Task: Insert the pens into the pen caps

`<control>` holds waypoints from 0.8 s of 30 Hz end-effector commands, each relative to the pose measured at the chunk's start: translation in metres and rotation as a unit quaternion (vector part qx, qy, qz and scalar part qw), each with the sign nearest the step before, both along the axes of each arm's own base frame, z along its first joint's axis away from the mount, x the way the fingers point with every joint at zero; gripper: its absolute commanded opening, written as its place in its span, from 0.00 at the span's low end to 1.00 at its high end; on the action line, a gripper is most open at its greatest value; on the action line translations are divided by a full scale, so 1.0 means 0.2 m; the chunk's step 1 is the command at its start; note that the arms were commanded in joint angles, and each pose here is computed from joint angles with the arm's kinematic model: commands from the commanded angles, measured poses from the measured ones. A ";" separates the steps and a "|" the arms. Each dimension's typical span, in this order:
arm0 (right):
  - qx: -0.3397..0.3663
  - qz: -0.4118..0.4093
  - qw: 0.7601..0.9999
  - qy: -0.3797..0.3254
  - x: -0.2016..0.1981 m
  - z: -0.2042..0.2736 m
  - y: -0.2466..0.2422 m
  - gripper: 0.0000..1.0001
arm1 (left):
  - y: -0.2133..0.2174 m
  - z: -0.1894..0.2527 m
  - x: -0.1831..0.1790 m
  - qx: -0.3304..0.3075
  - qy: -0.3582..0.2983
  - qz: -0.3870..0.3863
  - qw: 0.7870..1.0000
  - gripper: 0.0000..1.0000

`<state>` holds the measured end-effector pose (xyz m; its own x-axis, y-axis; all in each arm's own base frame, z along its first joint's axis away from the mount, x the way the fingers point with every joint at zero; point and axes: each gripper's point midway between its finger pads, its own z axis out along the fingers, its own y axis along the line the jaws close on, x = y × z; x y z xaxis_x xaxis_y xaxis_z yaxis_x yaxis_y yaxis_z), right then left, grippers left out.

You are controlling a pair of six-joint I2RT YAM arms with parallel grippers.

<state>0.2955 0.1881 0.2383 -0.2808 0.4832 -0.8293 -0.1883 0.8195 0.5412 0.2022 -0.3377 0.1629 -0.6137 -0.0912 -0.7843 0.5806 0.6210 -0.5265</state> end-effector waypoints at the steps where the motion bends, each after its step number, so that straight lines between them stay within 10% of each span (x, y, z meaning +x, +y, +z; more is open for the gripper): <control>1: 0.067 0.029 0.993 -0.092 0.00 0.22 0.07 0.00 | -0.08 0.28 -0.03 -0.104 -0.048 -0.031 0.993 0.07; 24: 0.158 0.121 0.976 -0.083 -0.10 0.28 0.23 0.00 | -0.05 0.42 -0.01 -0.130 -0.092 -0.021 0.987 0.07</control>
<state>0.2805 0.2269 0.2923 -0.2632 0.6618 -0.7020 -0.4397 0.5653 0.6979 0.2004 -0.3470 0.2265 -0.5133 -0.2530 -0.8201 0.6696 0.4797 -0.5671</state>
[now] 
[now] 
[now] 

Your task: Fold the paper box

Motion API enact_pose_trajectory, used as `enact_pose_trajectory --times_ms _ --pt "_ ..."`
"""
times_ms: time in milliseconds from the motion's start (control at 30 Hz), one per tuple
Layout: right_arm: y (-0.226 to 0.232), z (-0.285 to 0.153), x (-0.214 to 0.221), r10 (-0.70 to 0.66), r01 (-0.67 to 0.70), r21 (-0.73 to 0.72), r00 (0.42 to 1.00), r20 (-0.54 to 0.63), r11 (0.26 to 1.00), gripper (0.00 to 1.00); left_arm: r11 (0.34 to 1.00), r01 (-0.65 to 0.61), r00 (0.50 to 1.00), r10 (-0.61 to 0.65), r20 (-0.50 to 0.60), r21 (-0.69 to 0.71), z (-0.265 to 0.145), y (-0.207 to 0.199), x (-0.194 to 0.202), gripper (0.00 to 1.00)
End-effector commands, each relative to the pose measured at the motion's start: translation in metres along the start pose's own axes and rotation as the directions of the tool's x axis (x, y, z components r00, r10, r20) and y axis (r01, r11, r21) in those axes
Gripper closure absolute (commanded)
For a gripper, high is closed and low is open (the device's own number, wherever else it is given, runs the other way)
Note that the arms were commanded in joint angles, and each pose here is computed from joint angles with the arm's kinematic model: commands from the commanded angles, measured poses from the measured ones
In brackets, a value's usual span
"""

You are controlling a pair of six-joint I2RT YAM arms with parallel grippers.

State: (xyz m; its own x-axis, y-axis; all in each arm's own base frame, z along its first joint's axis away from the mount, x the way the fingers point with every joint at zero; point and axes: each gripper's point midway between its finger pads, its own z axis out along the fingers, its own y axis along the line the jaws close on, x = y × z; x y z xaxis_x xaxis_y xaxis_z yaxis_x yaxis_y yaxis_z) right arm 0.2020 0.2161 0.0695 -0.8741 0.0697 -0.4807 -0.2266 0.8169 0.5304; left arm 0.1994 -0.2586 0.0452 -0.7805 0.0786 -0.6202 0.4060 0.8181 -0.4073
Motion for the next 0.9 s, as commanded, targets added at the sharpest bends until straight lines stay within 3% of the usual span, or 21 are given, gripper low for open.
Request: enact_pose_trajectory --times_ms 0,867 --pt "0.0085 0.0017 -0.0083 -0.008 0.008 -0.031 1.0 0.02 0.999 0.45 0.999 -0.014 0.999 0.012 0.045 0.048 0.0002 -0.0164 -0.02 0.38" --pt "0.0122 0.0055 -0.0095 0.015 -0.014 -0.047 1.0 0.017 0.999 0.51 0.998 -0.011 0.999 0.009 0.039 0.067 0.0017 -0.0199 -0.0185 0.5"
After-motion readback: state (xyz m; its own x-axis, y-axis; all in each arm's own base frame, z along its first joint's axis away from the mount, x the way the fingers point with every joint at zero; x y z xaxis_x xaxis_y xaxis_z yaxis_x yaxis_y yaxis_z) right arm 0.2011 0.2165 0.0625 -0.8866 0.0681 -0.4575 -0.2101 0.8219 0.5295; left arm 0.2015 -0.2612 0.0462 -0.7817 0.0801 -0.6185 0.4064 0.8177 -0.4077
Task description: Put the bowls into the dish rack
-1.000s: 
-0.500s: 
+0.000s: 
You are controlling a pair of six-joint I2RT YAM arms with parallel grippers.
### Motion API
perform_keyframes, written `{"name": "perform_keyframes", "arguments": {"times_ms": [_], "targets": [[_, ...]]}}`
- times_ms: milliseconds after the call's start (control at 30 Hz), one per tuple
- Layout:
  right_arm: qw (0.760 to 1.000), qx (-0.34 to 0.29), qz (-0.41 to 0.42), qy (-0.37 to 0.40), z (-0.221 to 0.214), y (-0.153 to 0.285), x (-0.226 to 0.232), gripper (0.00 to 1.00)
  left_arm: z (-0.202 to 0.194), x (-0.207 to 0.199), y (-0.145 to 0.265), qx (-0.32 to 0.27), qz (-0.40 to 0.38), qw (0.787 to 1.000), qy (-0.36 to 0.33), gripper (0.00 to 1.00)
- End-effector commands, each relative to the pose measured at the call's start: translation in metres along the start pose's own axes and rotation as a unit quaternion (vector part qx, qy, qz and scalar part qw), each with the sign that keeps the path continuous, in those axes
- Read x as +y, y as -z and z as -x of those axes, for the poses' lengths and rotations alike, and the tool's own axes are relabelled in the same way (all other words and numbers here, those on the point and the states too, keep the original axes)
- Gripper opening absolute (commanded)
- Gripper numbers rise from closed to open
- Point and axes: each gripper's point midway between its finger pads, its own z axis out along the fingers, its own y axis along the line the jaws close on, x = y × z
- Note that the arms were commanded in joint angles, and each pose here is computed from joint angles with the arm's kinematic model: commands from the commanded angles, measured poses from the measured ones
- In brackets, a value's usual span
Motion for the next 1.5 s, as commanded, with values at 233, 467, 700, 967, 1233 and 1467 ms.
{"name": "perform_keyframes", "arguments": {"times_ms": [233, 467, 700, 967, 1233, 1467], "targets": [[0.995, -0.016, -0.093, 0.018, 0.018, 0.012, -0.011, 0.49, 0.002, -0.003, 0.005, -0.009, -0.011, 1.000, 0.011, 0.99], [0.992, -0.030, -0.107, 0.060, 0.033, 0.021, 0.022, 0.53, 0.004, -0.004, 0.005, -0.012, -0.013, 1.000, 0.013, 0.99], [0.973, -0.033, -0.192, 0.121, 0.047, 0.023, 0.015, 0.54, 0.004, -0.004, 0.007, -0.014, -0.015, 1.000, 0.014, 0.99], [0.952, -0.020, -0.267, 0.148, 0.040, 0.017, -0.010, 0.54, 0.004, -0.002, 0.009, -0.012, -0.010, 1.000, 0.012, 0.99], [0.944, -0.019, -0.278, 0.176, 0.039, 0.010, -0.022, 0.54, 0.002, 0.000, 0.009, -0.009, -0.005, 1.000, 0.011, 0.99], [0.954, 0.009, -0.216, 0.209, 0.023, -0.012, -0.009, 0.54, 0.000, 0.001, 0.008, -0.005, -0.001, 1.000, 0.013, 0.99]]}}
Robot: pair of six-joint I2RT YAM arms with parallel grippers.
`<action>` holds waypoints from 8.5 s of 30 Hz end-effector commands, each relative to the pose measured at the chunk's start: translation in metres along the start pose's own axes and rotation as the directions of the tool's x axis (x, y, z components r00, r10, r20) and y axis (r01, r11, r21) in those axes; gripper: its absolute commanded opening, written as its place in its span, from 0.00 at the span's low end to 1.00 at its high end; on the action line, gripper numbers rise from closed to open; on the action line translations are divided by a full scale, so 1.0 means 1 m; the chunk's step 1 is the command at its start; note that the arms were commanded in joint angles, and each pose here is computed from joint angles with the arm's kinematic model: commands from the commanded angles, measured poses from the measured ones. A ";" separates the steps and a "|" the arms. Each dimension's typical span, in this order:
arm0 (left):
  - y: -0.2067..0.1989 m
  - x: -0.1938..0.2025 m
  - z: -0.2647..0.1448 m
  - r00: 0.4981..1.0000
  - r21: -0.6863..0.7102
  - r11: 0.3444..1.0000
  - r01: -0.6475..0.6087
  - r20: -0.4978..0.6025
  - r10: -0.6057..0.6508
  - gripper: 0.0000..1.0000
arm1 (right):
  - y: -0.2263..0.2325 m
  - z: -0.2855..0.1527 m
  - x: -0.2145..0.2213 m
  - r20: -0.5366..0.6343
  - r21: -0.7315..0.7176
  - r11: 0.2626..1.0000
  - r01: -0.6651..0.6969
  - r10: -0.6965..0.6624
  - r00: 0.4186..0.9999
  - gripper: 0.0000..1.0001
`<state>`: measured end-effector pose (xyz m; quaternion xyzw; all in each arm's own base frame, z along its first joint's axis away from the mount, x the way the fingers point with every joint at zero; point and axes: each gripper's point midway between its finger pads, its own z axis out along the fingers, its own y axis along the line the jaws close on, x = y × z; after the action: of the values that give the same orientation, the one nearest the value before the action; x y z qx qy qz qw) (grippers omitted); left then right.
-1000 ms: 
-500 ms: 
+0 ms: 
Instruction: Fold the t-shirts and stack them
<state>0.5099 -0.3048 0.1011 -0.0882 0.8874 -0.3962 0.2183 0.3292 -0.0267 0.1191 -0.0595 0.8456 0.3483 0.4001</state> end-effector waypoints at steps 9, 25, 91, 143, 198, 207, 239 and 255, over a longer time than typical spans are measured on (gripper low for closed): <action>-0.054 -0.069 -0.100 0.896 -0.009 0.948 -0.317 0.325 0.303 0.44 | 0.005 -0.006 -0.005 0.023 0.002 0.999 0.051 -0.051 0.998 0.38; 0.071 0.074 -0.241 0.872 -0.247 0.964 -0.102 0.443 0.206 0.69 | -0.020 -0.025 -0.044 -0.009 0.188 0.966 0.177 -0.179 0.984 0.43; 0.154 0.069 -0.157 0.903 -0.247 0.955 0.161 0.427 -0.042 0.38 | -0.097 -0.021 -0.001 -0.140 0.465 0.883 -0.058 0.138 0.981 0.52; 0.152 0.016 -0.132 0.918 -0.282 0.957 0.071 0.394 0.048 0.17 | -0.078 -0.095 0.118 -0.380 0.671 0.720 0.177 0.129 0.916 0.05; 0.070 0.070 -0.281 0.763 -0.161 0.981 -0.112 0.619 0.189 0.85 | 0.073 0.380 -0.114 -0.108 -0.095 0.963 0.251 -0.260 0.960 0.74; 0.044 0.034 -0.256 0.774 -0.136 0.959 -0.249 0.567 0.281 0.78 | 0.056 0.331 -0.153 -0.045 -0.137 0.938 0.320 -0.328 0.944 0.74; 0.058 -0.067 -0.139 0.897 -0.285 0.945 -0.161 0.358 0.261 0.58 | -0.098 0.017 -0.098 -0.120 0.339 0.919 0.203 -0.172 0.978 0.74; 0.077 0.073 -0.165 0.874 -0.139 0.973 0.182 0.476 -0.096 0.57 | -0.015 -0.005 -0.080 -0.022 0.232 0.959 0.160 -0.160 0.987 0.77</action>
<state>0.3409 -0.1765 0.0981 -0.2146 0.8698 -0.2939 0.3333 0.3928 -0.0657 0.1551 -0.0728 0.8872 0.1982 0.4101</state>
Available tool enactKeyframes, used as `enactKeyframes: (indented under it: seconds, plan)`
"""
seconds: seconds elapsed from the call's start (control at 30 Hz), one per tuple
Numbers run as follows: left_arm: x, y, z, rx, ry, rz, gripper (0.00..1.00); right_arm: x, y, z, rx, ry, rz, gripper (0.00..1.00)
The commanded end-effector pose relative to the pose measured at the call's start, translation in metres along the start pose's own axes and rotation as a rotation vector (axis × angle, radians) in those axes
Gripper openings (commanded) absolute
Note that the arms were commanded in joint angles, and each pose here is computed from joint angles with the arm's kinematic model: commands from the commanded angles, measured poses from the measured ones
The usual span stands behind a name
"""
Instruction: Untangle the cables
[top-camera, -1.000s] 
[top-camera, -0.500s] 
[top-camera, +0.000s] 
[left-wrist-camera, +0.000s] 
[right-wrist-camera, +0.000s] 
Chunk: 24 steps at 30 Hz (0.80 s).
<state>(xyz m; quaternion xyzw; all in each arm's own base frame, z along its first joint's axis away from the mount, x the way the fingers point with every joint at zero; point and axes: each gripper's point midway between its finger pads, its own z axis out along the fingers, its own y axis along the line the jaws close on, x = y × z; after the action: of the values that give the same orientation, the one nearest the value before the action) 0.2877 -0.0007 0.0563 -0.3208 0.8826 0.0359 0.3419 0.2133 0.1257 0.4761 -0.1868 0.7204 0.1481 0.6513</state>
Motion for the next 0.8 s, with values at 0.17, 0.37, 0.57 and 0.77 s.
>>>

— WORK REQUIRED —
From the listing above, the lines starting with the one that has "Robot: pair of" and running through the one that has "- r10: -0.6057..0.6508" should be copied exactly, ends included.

— WRITTEN RESPONSE —
Robot: pair of six-joint I2RT YAM arms with parallel grippers.
`<action>` holds waypoints from 8.5 s of 30 Hz end-effector commands, each relative to the pose measured at the chunk's start: translation in metres along the start pose's own axes and rotation as the directions of the tool's x axis (x, y, z components r00, r10, r20) and y axis (r01, r11, r21) in those axes; gripper: its absolute commanded opening, written as its place in its span, from 0.00 at the span's low end to 1.00 at its high end; on the action line, gripper numbers rise from closed to open; on the action line translations are divided by a full scale, so 1.0 means 1 m; the chunk's step 1 is the command at its start; note that the arms were commanded in joint angles, and each pose here is computed from joint angles with the arm's kinematic model: commands from the commanded angles, measured poses from the measured ones. A ";" separates the steps and a "|" the arms. Each dimension's typical span, in this order:
arm0 (left):
  - y: -0.2067..0.1989 m
  - x: -0.1938..0.2025 m
  - z: -0.2647..0.1448 m
  - r00: 0.4981..1.0000
  - r21: -0.6863..0.7102
  - r11: 0.3444..1.0000
  - r01: -0.6475..0.6087
  - r20: -0.4978..0.6025
  - r10: -0.6057..0.6508

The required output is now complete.